---------- RECORDS SUPPLIED
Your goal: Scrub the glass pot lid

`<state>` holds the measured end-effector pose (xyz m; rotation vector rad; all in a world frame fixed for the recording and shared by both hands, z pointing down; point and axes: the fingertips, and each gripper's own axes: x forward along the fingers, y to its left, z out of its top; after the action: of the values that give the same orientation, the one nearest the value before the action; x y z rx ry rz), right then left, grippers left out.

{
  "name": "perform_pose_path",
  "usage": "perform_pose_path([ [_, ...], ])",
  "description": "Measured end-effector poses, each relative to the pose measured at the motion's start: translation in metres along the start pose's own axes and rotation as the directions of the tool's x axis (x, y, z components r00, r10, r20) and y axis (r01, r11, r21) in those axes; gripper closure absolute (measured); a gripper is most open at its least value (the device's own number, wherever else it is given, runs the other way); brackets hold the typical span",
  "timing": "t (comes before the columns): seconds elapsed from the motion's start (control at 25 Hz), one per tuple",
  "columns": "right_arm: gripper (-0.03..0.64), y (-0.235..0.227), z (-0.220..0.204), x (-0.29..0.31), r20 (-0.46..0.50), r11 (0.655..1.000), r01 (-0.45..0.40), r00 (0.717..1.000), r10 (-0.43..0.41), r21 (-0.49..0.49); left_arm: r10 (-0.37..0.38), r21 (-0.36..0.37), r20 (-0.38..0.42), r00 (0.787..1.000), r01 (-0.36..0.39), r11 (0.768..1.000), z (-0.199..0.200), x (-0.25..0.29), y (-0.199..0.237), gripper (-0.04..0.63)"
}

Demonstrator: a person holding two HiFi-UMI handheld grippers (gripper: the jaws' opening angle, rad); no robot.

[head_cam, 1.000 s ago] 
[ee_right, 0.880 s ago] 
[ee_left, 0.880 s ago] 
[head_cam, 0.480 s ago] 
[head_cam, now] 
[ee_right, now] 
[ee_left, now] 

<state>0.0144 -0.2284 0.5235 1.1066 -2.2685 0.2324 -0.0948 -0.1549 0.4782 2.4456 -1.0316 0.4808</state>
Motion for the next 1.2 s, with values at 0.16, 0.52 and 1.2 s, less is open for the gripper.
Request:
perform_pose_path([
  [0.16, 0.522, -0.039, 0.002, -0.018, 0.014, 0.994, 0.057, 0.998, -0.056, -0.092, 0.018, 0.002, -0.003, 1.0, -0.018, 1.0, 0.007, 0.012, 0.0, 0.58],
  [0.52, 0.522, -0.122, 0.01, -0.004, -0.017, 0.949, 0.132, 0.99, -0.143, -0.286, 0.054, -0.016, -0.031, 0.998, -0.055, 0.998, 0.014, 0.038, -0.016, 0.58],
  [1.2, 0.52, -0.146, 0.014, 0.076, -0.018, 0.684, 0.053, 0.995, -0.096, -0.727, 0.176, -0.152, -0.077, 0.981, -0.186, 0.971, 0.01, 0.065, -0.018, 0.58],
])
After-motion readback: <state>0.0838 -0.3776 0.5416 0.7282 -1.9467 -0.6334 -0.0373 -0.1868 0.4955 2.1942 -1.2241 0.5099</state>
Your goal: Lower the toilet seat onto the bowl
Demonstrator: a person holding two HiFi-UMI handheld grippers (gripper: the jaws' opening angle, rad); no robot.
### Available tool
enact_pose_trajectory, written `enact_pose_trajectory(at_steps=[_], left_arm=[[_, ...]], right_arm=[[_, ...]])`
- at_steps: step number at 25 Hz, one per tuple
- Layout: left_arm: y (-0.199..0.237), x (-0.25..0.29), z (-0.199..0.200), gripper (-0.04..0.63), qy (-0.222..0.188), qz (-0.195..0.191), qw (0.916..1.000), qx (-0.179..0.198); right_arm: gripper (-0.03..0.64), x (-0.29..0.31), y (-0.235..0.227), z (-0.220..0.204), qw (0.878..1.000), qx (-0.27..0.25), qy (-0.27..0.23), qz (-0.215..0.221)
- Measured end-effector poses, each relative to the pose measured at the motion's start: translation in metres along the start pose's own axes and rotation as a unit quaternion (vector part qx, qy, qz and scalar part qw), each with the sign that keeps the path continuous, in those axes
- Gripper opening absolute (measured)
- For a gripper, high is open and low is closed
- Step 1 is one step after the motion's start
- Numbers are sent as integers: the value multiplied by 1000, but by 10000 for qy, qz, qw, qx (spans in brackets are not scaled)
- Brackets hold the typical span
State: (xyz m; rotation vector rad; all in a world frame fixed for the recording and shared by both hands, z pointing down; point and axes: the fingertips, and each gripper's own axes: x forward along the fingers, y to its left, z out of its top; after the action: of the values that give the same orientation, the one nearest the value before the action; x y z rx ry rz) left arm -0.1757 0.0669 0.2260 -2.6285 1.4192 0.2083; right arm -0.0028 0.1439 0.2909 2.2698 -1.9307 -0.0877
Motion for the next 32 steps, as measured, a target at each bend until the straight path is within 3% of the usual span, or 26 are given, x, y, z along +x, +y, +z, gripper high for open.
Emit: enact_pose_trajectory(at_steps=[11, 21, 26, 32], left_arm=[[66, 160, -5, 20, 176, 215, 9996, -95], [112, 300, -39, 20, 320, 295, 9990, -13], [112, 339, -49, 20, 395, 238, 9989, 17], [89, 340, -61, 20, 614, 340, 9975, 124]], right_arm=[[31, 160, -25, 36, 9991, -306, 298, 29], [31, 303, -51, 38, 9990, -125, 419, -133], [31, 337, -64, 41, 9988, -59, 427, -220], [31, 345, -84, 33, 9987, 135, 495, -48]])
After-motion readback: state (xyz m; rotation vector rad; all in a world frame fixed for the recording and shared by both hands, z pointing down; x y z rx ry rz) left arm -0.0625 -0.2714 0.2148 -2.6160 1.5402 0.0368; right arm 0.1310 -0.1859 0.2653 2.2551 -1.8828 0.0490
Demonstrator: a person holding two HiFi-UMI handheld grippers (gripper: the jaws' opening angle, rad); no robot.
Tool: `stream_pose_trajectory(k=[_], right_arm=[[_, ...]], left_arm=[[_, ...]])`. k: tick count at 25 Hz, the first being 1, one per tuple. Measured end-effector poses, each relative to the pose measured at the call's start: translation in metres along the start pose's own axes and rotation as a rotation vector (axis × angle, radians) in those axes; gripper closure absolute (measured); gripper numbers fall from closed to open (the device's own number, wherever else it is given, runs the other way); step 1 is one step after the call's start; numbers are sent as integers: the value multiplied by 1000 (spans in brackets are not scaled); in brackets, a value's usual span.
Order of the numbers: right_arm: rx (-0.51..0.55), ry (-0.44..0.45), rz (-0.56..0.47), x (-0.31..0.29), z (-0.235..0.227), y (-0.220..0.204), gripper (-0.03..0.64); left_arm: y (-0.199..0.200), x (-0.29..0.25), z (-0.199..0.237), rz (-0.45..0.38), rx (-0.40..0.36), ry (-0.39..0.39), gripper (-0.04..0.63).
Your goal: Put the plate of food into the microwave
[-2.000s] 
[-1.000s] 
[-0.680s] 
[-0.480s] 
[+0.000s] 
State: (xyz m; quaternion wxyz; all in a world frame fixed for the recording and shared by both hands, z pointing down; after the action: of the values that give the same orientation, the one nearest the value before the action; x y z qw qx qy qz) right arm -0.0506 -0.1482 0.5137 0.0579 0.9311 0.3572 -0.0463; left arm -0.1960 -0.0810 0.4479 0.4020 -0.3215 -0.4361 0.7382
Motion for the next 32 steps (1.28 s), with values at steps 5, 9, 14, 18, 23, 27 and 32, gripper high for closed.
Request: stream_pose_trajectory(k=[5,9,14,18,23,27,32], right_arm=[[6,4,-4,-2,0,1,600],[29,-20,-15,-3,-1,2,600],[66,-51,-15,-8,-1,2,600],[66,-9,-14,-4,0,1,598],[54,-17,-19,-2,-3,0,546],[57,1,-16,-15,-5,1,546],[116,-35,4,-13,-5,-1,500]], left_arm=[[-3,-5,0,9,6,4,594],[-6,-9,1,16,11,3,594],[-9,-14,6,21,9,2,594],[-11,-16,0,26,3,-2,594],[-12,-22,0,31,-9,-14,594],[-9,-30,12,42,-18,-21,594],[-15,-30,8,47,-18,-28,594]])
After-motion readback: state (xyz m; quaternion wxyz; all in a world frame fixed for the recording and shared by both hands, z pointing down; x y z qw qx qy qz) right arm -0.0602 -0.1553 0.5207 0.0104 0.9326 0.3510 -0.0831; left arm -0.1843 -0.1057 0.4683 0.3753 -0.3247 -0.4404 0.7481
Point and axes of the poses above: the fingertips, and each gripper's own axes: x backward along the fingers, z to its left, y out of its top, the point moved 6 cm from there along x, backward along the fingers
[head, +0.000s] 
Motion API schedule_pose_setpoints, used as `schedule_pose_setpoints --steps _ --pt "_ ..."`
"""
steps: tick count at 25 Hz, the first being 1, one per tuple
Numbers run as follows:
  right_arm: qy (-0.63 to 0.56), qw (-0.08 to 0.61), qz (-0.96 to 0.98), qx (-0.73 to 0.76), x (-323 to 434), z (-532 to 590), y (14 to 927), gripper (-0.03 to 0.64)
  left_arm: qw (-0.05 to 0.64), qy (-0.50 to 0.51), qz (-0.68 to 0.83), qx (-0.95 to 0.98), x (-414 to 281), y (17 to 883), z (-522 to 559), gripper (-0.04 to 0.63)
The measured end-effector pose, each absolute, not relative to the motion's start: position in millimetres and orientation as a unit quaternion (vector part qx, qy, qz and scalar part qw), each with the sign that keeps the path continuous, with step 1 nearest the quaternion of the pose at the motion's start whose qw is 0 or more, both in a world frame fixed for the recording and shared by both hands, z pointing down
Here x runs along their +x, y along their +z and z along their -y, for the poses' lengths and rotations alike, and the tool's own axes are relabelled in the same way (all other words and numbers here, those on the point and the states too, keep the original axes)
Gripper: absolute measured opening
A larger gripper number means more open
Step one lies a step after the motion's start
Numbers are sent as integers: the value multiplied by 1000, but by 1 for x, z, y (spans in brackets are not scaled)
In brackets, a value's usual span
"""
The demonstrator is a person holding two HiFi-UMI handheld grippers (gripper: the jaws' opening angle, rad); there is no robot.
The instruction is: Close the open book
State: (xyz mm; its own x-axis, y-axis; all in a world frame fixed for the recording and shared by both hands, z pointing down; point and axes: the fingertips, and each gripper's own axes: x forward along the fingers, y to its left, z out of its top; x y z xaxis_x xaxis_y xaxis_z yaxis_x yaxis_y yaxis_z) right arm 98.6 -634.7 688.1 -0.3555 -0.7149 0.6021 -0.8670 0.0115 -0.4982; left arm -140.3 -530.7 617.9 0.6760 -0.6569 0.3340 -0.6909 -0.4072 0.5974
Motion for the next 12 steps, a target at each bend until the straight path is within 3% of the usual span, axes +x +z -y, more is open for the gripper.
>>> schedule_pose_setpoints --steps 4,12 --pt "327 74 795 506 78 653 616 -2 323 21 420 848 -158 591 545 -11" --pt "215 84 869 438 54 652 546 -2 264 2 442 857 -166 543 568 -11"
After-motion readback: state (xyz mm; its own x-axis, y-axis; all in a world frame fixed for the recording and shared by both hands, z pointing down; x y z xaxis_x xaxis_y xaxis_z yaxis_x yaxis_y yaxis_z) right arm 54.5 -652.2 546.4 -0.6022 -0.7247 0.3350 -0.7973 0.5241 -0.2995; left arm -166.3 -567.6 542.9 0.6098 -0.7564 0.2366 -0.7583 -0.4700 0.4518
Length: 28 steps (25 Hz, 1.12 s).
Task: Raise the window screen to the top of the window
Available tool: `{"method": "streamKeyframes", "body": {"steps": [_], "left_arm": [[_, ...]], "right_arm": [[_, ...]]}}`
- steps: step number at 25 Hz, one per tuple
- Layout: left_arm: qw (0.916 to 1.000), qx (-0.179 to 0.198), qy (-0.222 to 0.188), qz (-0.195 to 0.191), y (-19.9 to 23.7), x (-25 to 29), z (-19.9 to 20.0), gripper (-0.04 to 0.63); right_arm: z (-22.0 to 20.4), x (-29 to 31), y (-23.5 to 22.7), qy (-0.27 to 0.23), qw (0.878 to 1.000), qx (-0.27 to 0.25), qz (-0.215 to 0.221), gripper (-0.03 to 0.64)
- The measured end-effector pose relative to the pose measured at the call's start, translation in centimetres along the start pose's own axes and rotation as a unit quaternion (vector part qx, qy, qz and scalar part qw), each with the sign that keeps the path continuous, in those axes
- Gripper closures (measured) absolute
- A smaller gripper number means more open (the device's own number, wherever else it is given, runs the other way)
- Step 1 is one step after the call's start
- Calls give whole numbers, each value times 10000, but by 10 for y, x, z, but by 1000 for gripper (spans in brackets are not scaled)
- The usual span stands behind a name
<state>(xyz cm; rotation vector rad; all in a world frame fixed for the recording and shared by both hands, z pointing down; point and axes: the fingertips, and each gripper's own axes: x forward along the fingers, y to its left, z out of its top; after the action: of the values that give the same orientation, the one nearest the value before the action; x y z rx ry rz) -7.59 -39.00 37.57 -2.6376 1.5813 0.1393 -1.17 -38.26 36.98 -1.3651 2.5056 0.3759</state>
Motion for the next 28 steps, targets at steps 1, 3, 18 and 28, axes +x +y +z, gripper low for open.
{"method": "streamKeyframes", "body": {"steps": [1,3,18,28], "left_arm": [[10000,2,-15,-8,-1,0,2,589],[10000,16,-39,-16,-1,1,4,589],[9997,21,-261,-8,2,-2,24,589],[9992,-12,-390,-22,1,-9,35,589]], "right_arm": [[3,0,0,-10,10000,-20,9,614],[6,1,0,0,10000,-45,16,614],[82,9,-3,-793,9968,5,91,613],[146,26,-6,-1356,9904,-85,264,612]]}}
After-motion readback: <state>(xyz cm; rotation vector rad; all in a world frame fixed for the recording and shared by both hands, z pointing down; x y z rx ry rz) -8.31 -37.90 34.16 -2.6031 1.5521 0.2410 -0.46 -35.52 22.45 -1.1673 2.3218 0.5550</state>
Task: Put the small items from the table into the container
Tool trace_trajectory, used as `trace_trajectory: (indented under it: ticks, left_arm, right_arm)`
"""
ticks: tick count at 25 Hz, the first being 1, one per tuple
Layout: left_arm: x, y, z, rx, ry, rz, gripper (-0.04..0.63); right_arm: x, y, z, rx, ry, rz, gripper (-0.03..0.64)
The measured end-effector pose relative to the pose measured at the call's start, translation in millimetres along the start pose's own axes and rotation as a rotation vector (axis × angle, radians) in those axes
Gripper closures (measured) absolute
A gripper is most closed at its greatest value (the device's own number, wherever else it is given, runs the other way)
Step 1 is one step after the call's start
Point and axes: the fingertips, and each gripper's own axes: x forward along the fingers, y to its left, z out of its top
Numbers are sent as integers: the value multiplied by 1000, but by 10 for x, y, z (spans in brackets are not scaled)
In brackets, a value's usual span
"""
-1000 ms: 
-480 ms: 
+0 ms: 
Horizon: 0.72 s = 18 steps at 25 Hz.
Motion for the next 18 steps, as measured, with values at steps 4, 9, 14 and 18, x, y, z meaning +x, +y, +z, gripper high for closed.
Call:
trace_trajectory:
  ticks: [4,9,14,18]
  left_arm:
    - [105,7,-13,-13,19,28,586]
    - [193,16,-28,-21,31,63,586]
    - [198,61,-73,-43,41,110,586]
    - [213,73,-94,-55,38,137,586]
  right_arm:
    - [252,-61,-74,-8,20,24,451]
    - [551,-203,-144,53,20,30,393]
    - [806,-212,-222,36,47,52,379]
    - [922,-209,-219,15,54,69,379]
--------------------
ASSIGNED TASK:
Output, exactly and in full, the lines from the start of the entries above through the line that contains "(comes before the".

TASK OUTPUT:
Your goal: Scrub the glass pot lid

`<state>` holds the measured end-effector pose (xyz m; rotation vector rad; all in a world frame fixed for the recording and shared by both hands, z pointing down; point and axes: the fingertips, and each gripper's own axes: x forward along the fingers, y to its left, z out of its top; after the action: of the values that give the same orientation, the one nearest the value before the action; x y z rx ry rz), right then left, grippers left out.

{
  "name": "perform_pose_path",
  "usage": "perform_pose_path([ [_, ...], ])",
  "description": "Measured end-effector poses, each relative to the pose measured at the motion's start: translation in metres along the start pose's own axes and rotation as the directions of the tool's x axis (x, y, z components r00, r10, r20) and y axis (r01, r11, r21) in those axes; gripper closure absolute (measured); a gripper is most open at its least value (the device's own number, wherever else it is given, runs the other way); brackets hold the typical span",
  "timing": "t (comes before the columns): seconds elapsed from the motion's start (control at 25 Hz), one per tuple",

With that, the output is complete.